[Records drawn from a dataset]
-*-*-

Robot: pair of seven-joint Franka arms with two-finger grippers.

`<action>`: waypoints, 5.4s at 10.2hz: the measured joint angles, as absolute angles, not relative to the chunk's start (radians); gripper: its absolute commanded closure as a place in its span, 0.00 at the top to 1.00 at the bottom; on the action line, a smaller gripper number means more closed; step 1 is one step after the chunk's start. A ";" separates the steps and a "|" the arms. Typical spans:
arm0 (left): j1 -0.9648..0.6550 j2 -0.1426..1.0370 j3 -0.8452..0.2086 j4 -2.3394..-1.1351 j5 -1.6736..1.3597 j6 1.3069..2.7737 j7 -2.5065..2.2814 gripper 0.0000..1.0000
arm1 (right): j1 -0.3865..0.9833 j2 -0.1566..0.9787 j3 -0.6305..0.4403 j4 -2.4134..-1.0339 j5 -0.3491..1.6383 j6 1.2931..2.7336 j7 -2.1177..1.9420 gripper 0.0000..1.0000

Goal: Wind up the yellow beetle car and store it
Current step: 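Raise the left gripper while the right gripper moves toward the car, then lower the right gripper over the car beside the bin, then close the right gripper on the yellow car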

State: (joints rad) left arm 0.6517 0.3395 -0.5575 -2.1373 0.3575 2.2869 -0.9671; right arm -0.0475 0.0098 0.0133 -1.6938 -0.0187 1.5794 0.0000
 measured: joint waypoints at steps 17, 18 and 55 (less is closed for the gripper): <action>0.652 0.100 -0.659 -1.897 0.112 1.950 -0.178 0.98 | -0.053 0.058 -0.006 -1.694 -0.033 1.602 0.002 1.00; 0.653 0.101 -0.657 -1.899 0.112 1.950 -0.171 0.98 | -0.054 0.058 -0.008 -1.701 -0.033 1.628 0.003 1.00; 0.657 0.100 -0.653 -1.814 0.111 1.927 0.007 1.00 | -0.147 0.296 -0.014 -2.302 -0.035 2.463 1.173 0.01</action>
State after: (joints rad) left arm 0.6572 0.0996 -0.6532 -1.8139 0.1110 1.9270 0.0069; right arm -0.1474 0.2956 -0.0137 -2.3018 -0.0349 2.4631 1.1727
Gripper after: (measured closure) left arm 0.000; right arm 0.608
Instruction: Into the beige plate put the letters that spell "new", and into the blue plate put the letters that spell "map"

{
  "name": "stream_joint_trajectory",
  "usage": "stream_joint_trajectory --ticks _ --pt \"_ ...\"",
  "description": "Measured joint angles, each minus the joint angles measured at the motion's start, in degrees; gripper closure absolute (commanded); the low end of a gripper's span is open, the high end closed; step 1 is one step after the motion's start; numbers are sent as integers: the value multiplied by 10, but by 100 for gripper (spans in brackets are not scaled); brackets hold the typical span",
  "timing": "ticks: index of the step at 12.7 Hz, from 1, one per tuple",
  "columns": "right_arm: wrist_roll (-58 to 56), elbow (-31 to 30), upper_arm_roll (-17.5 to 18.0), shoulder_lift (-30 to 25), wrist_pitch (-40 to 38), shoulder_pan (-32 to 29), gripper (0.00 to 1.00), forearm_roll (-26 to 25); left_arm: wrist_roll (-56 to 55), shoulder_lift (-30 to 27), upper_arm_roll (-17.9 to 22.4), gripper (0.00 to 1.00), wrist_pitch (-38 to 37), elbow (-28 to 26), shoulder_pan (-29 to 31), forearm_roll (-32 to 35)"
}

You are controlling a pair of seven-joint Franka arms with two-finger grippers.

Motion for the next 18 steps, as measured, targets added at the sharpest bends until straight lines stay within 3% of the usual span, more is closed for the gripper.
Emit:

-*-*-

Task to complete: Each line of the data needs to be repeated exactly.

Reply:
Robot: pair of seven-joint Franka arms with two-finger grippers.

`<action>`: waypoints, 5.4s at 10.2hz: the measured joint angles, as absolute angles, not relative to the chunk's start (radians); gripper: its absolute commanded closure as a place in its span, 0.00 at the top to 1.00 at the bottom; on the action line, a smaller gripper number means more closed; step 1 is one step after the chunk's start. A ";" separates the steps and a "|" the arms. Typical spans:
arm0 (left): j1 -0.9648..0.6550 j2 -0.1426..1.0370 j3 -0.8452..0.2086 j4 -2.3394..-1.1351 j5 -1.6736..1.3597 j6 1.3069..2.7737 j7 -2.5065..2.2814 gripper 0.0000..1.0000
arm1 (right): j1 -0.3865..0.9833 j2 -0.1566..0.9787 j3 -0.6305..0.4403 j4 -2.4134..-1.0339 j5 -0.3491..1.6383 j6 1.2931..2.7336 j7 -2.1177..1.9420 gripper 0.0000..1.0000

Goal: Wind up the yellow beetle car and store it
Current step: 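Raise the left gripper while the right gripper moves toward the car, then lower the right gripper over the car beside the bin, then close the right gripper on the yellow car
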
State: (joints rad) left arm 0.6517 0.3395 -0.5575 -2.1373 0.3575 2.2869 -0.9671; right arm -0.0475 0.0098 0.0133 -1.6938 -0.0187 1.5794 0.0000
 measured: joint waypoints at steps 17, 18 and 55 (less is closed for the gripper): <action>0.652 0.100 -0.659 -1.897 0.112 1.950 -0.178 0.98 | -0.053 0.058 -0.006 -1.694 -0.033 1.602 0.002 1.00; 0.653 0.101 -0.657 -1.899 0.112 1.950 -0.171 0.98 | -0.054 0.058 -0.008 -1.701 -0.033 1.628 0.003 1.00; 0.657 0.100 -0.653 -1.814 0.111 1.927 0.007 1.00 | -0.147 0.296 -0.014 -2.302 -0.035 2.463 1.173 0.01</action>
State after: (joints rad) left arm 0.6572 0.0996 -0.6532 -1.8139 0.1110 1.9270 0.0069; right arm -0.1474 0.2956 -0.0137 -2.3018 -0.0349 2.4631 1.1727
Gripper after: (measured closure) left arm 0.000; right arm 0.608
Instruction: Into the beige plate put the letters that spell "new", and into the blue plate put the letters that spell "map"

{
  "name": "stream_joint_trajectory",
  "usage": "stream_joint_trajectory --ticks _ --pt \"_ ...\"",
  "description": "Measured joint angles, each minus the joint angles measured at the motion's start, in degrees; gripper closure absolute (commanded); the low end of a gripper's span is open, the high end closed; step 1 is one step after the motion's start; numbers are sent as integers: the value multiplied by 10, but by 100 for gripper (spans in brackets are not scaled); brackets hold the typical span",
  "timing": "ticks: index of the step at 12.7 Hz, from 1, one per tuple",
  "columns": "right_arm: wrist_roll (-58 to 56), elbow (-31 to 30), upper_arm_roll (-17.5 to 18.0), shoulder_lift (-30 to 25), wrist_pitch (-40 to 38), shoulder_pan (-32 to 29), gripper (0.00 to 1.00), forearm_roll (-26 to 25); left_arm: wrist_roll (-56 to 55), shoulder_lift (-30 to 27), upper_arm_roll (-17.9 to 22.4), gripper (0.00 to 1.00), wrist_pitch (-38 to 37), elbow (-28 to 26), shoulder_pan (-29 to 31), forearm_roll (-32 to 35)"
}

You are controlling a pair of seven-joint Franka arms with two-finger grippers.

Motion for the next 18 steps, as measured, targets added at the sharpest bends until straight lines stay within 3% of the usual span, more is closed for the gripper.
Emit:

Nothing more is needed to finish the exercise.